On the same program are the String Quartet (1964), to be played by the Kronos Quartet; the Variations on a theme of Paganini (1941), to be performed by duo-pianists Jean Barr and Armen Guzelimian; the “Mini-Overture” (1982) for brass quintet; “Epitaph” (1979) for oboe and piano, and “Grave” (1981) for cello and piano.

Friday night at 8 at the Arnold Schoenberg Institute, soprano Melanie Tomasz from Southern Illinois University will present a recital of music by Polish composers Lutoslawski, Szymanowski and Baird. To be heard here for the first time are Lutoslawski’s Five Songs (1957).

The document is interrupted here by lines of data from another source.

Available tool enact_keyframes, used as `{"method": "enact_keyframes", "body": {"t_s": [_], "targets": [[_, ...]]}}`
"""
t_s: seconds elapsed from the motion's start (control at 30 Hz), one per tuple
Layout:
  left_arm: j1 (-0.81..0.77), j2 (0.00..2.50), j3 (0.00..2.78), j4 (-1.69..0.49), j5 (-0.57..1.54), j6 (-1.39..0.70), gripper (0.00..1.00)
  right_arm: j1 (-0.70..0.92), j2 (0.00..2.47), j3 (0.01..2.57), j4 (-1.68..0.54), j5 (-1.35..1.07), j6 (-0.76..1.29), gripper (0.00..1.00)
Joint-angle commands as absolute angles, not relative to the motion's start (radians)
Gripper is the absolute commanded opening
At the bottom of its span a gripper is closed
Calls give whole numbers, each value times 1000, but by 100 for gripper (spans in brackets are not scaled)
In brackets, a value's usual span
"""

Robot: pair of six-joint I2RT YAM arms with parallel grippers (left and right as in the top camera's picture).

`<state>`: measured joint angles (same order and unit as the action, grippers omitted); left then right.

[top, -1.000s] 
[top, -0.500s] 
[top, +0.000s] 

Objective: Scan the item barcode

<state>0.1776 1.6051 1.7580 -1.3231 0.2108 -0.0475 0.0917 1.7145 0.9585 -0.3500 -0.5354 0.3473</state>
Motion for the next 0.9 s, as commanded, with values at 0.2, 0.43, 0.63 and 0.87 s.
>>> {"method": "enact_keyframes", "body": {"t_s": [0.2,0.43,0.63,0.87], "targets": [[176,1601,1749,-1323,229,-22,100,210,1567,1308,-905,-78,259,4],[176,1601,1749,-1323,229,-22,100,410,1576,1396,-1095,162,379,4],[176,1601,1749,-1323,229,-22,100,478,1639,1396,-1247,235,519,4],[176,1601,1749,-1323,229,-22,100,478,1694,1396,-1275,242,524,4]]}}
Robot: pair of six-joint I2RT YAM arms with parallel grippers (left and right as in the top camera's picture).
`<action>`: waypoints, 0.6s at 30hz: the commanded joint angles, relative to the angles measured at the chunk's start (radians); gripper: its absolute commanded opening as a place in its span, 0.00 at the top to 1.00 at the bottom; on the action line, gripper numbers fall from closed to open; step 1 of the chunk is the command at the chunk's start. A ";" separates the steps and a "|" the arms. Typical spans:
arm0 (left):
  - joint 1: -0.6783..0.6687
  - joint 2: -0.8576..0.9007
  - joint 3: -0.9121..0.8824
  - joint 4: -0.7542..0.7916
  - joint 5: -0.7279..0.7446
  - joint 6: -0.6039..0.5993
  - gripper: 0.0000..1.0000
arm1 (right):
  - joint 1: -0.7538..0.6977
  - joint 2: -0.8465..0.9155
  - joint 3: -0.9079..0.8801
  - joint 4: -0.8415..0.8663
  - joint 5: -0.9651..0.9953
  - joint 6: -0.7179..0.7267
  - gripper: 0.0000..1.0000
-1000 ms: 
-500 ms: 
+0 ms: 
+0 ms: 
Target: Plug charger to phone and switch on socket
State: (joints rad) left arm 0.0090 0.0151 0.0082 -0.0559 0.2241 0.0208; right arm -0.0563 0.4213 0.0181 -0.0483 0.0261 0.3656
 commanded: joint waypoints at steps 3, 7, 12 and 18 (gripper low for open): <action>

“Chain 1,” as the composer describes it, is the first in a series of separate works that will “not be a cycle. A chain is a form I have found, and ‘Chain 2,’ for violin and orchestra, will not be like ‘Chain 1,’ which I wrote for the London Sinfonietta, and presented to them in the fall of 1983. Written for strings, three brass, five woodwinds and percussion, it is not long--under 10 minutes.

“Grave”--”pronounced the Italian way (GRAH-vay),” the composer says--”begins with the first four notes of ‘Pelleas,’ and they are repeated, fortissimo, at the climax. I think this is the only instance of a quotation in all of my music,” Lutoslawski acknowledges.

Though the composer will remain in Los Angeles only through Jan. 31, his presence may be felt throughout this entire 1984-85 season.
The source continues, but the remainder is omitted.